The problems run deep. And that’s clear in the manner in which the club went about finding a successor to Valverde, once it decided to ditch him. The flirtation with club legend and former midfield orchestrator and captain Xavi Hernandez was very public, although he apparently decided to stay at Al Sadd to finish out his inaugural season in management there. Dutch national team manager Ronald Koeman, also a onetime club favorite as a player, seems to have rejected the job as well, in favor of sticking with Oranje through Euro 2020 this summer.

The fact that word spread so quickly and widely about the search for a new manager when the old one was still running practice as recently as Monday morning speaks to how things were done at the club behind the scenes – or very much out in the open, as the case was this time.
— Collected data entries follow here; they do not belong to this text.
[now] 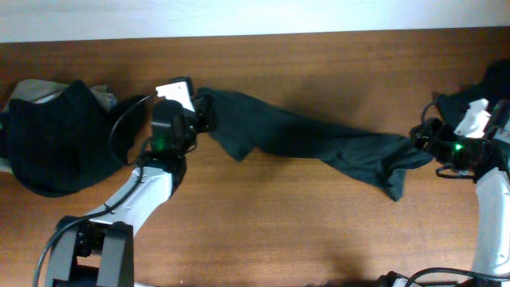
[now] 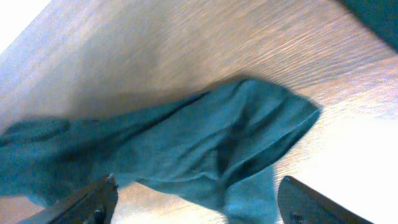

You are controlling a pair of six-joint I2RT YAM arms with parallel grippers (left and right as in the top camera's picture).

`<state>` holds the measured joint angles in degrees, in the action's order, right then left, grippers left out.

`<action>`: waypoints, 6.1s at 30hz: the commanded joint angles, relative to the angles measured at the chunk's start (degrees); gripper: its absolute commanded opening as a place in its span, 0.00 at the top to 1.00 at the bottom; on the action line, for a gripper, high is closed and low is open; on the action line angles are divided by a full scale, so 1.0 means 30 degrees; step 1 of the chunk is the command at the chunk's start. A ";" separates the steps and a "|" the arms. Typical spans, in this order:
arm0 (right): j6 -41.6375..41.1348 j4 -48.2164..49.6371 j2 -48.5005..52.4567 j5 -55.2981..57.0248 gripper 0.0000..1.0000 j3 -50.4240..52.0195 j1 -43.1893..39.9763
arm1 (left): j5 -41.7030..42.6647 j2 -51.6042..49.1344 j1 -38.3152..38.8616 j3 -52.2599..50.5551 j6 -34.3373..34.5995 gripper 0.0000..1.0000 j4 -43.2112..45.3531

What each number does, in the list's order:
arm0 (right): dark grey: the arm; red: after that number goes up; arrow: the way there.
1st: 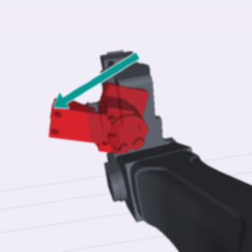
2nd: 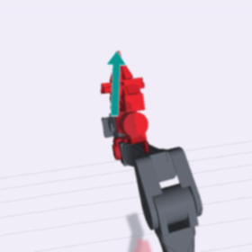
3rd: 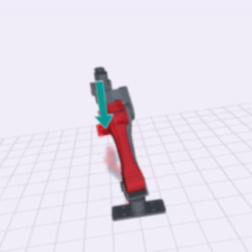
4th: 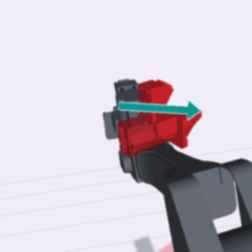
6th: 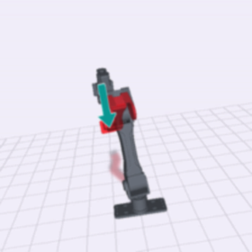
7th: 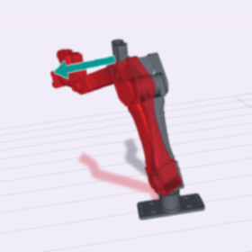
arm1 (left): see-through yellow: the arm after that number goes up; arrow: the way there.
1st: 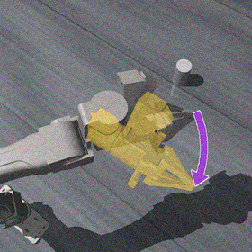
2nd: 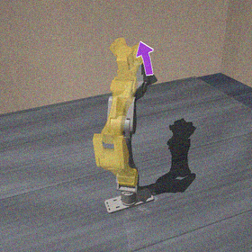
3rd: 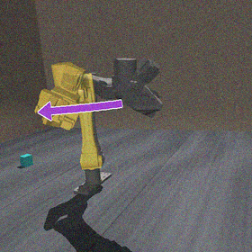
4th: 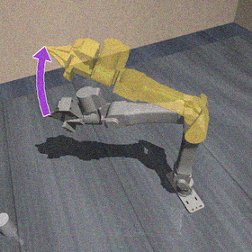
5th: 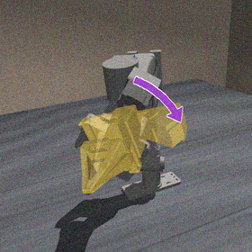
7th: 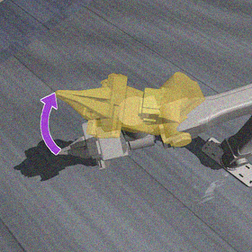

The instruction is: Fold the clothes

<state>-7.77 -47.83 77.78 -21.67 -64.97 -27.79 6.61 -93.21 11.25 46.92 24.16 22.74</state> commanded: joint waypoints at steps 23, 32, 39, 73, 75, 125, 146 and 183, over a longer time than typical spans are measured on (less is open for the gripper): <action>-0.0015 -0.0984 0.2310 0.2317 0.05 -0.0058 0.3526 | 0.0794 -0.5034 0.3111 0.0058 0.3096 0.22 -0.3504; -0.0015 -0.1086 0.2310 0.3038 0.05 -0.0058 0.3504 | 0.0729 -0.3847 0.2922 0.0066 0.2535 1.00 -0.4816; -0.0087 -0.2907 0.2310 0.3810 0.05 -0.0058 0.3512 | 0.0721 0.3322 0.1770 0.0095 0.0189 1.00 -1.3347; -0.3009 -0.3118 0.7315 0.7155 0.80 -0.2623 -0.0015 | -0.1865 0.4029 0.1676 0.0095 0.0182 1.00 -1.6611; -0.2914 -0.3891 0.7315 0.5625 0.83 -0.2783 -0.0073 | -0.1865 0.4029 0.1464 0.0095 0.0175 1.00 -1.6779; -0.0991 -0.4036 0.7359 0.2951 0.96 0.0809 0.4204 | -0.1851 0.4029 0.1304 0.0095 0.0182 0.99 -1.7296; 0.1042 -0.9785 0.7191 0.2951 0.96 -1.0579 0.2645 | -0.0568 0.5238 0.1304 0.4415 -0.5100 0.88 -2.4669; 0.0954 -1.6487 0.6025 0.2732 0.96 -3.0316 -0.0277 | 0.5450 0.7410 -0.6608 2.0145 -0.7147 1.00 -2.6476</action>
<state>-4.51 -96.97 96.49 -16.40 -155.15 -27.29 24.91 -73.41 -7.27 105.78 3.84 -56.66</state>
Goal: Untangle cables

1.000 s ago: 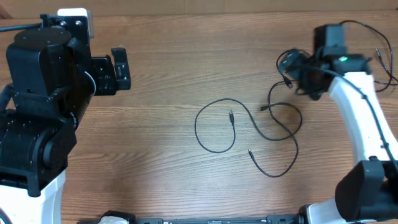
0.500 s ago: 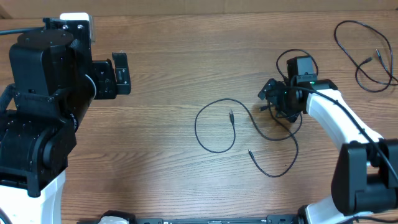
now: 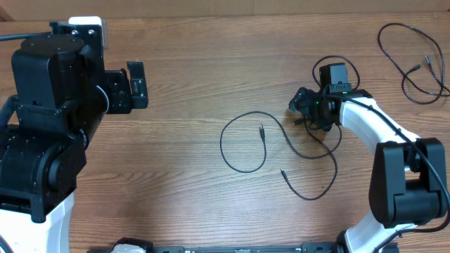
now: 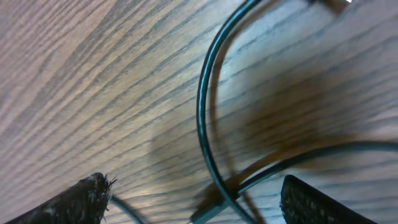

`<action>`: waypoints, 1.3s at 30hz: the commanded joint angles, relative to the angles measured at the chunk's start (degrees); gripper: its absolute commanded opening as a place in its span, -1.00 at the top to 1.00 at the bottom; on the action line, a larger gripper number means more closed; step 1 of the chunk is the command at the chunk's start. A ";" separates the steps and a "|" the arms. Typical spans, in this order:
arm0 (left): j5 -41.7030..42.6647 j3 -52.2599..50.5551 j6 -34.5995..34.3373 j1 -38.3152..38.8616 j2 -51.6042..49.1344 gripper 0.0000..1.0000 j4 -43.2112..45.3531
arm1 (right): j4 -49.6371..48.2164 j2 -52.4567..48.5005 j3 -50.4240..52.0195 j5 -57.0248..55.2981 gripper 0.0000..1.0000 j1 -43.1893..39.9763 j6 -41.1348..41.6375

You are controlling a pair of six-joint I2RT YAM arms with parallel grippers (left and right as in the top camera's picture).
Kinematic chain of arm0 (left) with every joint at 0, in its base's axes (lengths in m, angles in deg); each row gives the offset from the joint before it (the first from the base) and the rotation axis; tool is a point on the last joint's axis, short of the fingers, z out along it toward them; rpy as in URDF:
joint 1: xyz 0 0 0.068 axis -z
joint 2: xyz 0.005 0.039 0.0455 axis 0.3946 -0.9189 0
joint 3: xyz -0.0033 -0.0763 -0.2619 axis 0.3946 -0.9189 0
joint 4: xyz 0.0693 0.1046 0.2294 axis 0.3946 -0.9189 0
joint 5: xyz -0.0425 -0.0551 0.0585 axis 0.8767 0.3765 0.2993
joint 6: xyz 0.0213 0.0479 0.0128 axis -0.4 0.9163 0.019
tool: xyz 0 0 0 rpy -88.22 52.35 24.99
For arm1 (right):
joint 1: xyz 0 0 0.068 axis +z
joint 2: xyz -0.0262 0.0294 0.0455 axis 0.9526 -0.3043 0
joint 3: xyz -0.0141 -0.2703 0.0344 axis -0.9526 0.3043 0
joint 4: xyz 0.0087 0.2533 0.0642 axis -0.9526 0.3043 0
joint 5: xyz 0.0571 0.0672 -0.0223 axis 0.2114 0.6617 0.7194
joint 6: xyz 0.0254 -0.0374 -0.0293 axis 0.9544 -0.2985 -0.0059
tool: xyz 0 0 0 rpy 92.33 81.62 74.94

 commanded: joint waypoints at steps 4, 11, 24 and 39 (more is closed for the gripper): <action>0.63 0.85 0.87 0.04 -0.02 -0.99 -0.15 | 1.01 -1.01 0.20 -8.11 -0.75 0.02 -10.88; 0.68 0.85 0.83 0.07 -0.02 -0.99 -0.15 | 1.01 -4.02 0.22 -8.72 -0.73 0.02 -12.57; 0.63 0.85 0.87 0.04 -0.02 -0.99 -1.11 | 4.15 -9.53 -2.95 -8.70 -0.40 0.17 -12.52; 0.57 0.81 0.90 0.04 -0.02 -0.99 -2.03 | 20.00 -4.66 -17.97 -8.68 -0.54 3.04 -11.19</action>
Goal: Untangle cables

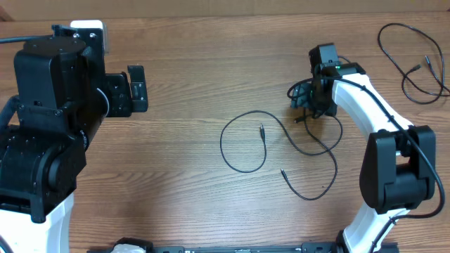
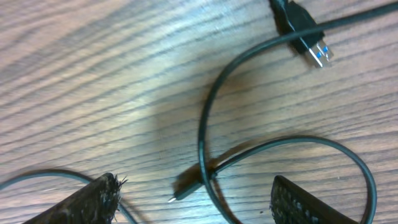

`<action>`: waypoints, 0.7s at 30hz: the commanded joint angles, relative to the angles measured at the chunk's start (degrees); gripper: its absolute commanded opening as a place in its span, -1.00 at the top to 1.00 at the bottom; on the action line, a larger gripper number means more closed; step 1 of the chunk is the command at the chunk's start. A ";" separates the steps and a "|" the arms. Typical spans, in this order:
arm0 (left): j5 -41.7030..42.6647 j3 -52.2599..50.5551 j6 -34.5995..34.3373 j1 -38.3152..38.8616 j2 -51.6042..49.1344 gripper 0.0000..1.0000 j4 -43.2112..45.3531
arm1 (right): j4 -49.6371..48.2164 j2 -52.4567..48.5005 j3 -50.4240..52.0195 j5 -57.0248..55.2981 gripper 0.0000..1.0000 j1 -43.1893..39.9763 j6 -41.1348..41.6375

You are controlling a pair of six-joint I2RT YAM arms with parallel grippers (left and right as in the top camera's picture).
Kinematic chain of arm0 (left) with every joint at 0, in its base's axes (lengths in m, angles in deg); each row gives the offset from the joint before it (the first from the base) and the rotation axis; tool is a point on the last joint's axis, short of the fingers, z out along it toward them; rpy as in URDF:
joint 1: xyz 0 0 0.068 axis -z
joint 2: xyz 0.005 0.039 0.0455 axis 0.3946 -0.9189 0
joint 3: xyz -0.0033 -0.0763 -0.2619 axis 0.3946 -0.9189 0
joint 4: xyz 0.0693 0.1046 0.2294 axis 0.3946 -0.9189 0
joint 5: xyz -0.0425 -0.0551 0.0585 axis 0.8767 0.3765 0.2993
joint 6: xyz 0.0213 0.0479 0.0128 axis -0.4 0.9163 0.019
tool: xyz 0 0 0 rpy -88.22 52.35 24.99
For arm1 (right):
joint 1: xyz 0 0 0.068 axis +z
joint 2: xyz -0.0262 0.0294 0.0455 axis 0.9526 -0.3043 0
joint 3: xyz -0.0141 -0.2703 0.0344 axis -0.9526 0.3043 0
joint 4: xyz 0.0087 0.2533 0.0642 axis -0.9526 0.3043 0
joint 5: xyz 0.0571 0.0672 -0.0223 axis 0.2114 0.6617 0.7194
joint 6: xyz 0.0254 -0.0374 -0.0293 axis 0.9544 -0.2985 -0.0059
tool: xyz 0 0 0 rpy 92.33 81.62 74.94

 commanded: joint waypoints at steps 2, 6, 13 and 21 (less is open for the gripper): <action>0.52 0.81 0.90 0.04 -0.02 -0.99 -0.63 | -0.15 0.87 -0.94 0.22 -0.55 0.17 0.52; 0.42 0.81 1.01 0.04 -0.02 -0.99 -1.36 | -2.01 -0.22 -0.59 0.20 -0.55 0.17 0.50; 0.44 0.81 1.07 0.04 -0.02 -0.99 -1.40 | -6.45 -4.00 -0.50 -1.97 -0.61 0.17 -5.97; 0.46 0.81 1.07 0.04 -0.02 -1.00 -1.51 | -6.75 -6.82 -0.50 -2.21 -0.47 0.07 -5.70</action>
After relieving Valverde of his duties, Barcelona announced Quique Setien will be installed as his replacement.

The 61-year-old has never coached a club bigger than Real Betis and has a career winning percentage of 37 percent in 500 games – although he won plaudits for Betis’s attractive playing style last season.

But he will work with the same team as Valverde did. With the same aging players, the same flawed squad. Under the same problematic club management. And deal with all the same problems.